Adis Merdzanovic (Junior Research Fellow, St Antony's College, Oxford)
Two decades after the Dayton Peace Agreement (DPA) ended the 1992-1995 war in Bosnia and Herzegovina (BiH), the country once again finds itself in a precarious situation. While the war has certainly stopped, BiH faces deep political, social, and economic crises that threaten the stability of the state and its structures. But why has BiH, which received enormous institutional and financial aid from the international community, not become a self-sustaining democracy?
This question is central to Christopher Bennett’s new book Bosnia’s Paralysed Peace, which the author presented at a SEESOX seminar on 3rd November 2016. The event was chaired by Adis Merdzanovic (St Antony’s College) and Richard Caplan (Linacre College) acted as discussant.
As Bennett explained, the book presents an analysis of the breakdown of Yugoslavia, the war in BiH, and all the political developments since the Dayton Peace Agreement. It was written with the deep conviction that there exists a solution for what Bennett has termed the ‘Bosnian Question’, namely a way for Bosniaks, Serbs, and Croats to peacefully live together within a political framework that actually works. In order for this to happen, however, one needs to understand the structural preconditions for the current challenges.

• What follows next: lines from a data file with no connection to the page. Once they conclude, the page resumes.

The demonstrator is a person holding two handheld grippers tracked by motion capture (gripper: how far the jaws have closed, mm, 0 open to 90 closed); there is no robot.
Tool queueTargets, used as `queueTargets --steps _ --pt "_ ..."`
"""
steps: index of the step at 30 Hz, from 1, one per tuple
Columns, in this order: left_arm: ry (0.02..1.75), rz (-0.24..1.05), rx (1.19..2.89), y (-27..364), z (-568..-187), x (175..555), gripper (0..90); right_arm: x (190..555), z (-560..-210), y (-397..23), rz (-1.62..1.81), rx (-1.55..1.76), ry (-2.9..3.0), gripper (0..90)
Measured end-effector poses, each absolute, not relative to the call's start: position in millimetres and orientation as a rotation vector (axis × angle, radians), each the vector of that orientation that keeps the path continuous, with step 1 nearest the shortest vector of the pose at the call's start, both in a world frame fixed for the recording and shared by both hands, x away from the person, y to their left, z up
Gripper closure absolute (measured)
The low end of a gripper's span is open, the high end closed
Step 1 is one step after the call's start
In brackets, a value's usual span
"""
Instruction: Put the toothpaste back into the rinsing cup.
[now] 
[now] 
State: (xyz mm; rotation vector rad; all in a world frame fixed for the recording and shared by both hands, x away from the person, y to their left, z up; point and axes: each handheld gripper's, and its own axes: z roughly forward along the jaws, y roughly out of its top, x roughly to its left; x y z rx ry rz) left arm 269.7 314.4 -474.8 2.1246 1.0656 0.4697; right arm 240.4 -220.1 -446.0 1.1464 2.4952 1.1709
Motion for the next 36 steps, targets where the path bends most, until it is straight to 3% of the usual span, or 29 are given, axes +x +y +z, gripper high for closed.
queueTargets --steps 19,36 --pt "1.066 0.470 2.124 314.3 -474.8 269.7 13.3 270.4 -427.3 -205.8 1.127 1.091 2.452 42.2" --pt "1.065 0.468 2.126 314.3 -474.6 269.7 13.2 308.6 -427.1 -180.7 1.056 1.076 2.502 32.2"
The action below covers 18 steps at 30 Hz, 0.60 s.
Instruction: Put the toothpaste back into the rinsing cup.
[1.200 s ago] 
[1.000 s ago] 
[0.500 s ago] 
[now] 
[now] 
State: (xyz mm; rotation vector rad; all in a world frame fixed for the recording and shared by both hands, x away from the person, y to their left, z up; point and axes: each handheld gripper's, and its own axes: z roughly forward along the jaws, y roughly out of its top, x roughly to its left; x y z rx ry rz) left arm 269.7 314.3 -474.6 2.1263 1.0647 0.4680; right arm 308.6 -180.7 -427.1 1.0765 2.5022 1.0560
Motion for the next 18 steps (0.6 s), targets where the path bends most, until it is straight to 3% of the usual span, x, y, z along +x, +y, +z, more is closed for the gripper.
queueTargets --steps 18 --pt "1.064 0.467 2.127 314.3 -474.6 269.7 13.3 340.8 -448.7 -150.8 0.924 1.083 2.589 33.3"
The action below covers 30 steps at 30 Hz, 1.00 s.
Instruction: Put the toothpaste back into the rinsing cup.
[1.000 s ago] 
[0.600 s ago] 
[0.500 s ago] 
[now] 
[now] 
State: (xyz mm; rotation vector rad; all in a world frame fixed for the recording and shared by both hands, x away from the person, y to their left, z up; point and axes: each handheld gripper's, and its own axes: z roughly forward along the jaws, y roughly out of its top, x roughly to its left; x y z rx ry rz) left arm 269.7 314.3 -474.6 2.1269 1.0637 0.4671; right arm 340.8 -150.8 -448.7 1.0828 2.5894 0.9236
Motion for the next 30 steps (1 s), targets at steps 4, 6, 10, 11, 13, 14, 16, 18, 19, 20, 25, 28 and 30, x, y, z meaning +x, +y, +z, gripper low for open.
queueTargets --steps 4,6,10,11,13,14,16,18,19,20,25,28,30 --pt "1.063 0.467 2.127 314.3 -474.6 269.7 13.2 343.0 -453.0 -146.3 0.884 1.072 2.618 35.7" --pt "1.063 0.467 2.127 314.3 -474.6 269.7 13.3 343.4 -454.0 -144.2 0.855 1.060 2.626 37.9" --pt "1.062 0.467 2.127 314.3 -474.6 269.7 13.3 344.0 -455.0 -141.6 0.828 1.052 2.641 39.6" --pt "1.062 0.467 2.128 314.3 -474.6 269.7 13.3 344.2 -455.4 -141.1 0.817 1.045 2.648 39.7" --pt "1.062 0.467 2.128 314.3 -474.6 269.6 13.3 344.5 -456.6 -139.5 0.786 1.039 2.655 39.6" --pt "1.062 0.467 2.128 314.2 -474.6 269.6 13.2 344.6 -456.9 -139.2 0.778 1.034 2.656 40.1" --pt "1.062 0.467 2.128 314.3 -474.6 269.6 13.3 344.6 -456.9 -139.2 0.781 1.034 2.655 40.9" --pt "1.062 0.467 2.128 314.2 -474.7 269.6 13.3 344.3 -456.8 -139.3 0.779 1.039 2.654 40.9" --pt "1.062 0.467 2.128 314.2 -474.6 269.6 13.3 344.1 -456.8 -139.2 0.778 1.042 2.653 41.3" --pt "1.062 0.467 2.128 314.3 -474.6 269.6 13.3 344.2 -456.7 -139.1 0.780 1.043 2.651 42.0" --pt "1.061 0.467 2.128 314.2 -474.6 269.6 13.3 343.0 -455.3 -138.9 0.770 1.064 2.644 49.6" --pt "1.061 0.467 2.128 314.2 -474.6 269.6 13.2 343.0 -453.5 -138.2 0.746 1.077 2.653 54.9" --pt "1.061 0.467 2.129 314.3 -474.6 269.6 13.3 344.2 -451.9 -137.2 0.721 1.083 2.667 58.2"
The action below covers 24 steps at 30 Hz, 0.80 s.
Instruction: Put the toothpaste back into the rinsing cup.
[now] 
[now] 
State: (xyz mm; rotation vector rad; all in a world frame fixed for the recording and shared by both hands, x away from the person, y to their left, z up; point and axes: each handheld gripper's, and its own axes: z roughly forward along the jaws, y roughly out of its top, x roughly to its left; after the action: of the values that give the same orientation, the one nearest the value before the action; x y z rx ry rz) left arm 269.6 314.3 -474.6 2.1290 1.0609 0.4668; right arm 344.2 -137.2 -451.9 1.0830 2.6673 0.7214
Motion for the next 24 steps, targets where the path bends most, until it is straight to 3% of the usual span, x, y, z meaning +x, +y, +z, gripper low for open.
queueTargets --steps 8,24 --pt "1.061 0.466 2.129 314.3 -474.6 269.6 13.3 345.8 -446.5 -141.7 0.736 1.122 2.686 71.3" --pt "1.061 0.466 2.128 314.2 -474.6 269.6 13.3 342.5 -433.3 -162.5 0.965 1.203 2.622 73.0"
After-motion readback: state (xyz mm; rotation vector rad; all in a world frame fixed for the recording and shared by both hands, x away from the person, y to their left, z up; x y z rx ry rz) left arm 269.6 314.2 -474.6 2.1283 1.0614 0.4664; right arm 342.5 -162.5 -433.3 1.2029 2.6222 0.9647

On the outset, the current problems include the functioning of the state, as exhibited by the 25th September referendum in Republika Srpska (RS), the problems surrounding the local elections in Stolac and Srebrenica, the threats of a secession referendum in RS, or the Croat demand for a third entity. At the same time, the Gulf States have increased their investments and Turkey is exercising more influence, while the international community, especially the Office of the High Representative (OHR), is losing influence due to international developments and self-imposed restrictions. According to Bennett, the deeper structural problem lies with the DPA, which in its annex 4 included BiH’s post-war constitution. Similar to the first democratic elections in 1990, the post-Dayton electoral system created a division between the ethnos and the demos, while giving the ethnos precedence. This meant that BiH effectively became an ethnocracy characterised by zero-sum politics and political deadlocks and patronage.
In his talk, Bennett substantiated his view by discussing several key moments in the country’s post-war development: the 1996 elections; the 2000 Constitutional Court decision on the ‘constituency of peoples’; the 2005 Venice Commission report entitled ‘Opinion on the Constitutional Situation in Bosnia and the Powers of the High Representative’; the April package; as well as, after 2006, the unilateral surrender of powers by the OHR and the international community. As a result, Bennett is convinced that we have now entered ‘Dayton’s endgame’: BiH is basically bankrupt and kept alive by the IMF and commercial borrowing, which is rising. At the same time, EU and US influence is declining and new players have entered the political space, including Turkey, Russia, Croatia, Serbia, or the Gulf States.
As Bennett told the audience, to make BiH functional, a paradigm shift is necessary, which would include a combination of three major factors: firstly, the intervention powers of the OHR, the so-called Bonn powers which have not been used in recent years, should not be abolished, but retained within a Responsibility to Protect (R2P) framework; secondly, one would have to think about introducing shared sovereignty, which may also include confederational arrangements with Serbia or Croatia; finally, political reforms need to be put in place that would incentivise cross-ethnic cooperation and allow multi-ethnic candidates to gain votes, i.e. a centripetal electoral system.
In his discussion, Richard Caplan highly praised the book and found it difficult to disagree substantially with the general outline of the argument. He did however remind the audience that while the unilateral surrender of the Bonn powers might have been unwise in retrospect, the real question was how sustainable prolonged intervention would have been. Many hopes for BiH’s transformation lay in the process of EU accession, which did not pan out. Caplan was furthermore sceptical with respect to the R2P framework for keeping the Bonn powers as the usage of this instrument has become quite conservative in recent years.
Christopher Bennett (2016): Bosnia’s Paralysed Peace. London: Hurst Publishers.